Noah opened his mouth to answer her but stopped, closing it to collect his thoughts more. He was getting frustrated here. He could see her side of things but she seemed to only be able to see her own side. That was all she saw. "Sylvia," he said, working to maintain the patience in his tone. "I have not nor will I ever say that Darcy was right to do what she did. She was scared at the time and reacted. I'm not making excuses for her but obviously you know that fear makes you do drastic things. You cut off our relationship and went into hiding, saying if you could get out of the dome you'd just leave forever. How could I champion you when you precluded that possibility? And there wasn't anything to champion! You're a vampire who could have killed her cousin. I'm not sure you realize how terrifying that is." He paused, assessing her, wondering if he'd always known that she was so self-focused or if that was just how he felt right now. "Yes, I'm with her and and yes, I'm angry with you. The two are not in conjunction with each other. You're the only family I've had for years and you left. For good. I searched for days and couldn't find you. It was a slap in the face that your boyfriend found you and he told me you didn't want to see anyone. He'd pass along a message." The only reason he'd come tonight was to make sure she was indeed okay and then he was going to be done but he wasn't going to say that to her. He was angry but that sometimes changed after talking.

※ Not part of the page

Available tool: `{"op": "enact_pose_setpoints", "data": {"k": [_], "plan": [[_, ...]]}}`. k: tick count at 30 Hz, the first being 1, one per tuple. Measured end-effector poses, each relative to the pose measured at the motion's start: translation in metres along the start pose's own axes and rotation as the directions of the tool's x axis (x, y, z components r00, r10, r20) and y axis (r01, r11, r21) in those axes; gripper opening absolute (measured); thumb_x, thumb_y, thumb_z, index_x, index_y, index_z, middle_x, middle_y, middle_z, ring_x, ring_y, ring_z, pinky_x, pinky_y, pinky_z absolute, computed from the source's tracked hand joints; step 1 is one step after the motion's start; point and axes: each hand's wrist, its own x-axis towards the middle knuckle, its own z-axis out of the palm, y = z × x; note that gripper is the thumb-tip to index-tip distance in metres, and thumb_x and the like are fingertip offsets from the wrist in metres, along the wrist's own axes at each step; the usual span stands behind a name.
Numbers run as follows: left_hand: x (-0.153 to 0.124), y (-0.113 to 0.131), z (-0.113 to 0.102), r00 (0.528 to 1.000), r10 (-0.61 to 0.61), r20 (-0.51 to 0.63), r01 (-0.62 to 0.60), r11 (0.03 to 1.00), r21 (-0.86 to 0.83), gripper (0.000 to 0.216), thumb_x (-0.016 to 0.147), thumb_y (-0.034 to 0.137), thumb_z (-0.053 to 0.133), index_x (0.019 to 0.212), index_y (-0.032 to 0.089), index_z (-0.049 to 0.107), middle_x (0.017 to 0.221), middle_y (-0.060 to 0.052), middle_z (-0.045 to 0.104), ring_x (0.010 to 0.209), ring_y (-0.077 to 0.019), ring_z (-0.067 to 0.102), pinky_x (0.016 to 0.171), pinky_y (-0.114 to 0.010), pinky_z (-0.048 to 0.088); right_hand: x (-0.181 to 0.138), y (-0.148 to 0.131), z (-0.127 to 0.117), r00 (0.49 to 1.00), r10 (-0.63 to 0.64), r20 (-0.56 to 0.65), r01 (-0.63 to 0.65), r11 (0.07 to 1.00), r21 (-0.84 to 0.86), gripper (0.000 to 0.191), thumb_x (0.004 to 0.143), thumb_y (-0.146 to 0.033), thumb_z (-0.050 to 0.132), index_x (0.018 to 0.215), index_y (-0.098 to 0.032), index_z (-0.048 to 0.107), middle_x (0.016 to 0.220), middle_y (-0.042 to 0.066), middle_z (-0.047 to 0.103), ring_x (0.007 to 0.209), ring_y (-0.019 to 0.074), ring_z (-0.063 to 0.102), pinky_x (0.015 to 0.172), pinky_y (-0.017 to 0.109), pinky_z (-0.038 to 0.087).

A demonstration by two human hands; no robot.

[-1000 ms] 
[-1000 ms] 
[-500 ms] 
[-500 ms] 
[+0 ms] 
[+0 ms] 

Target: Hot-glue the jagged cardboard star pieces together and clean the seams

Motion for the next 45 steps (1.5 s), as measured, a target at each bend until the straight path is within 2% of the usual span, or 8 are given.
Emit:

"She didn't know I was a vampire who could have killed her cousin at the time, she only knew I was someone she didn't like," Sylvia said, feeling that point was important. "You cannot assign rationale to events when that was not part of the proceedings! And again, it sounds very much like you are blaming me, the victim, for the assault leveled against me." Hurt did sound in her tone. "I did not stick around for you to be champion when it was already so clear who's side you were taking. Why would I stay to watch my best friend turn directly around and go be with someone who hurt me? I think you fail to see just how hurtful you have been in this matter too, Noah. You feel I abandoned you for Aidan? I feel you abandoned me for Darcy."
She looked away, lines in her posture screaming her upset. "Again, he wasn't invited to find me. And...I never said I did not want to see anyone. I never said I did not want to see you. I was going to contact you, write you a letter to leave at your place, after work tonight. I asked how you were. I didn't up and forget you, or wish to never see you again."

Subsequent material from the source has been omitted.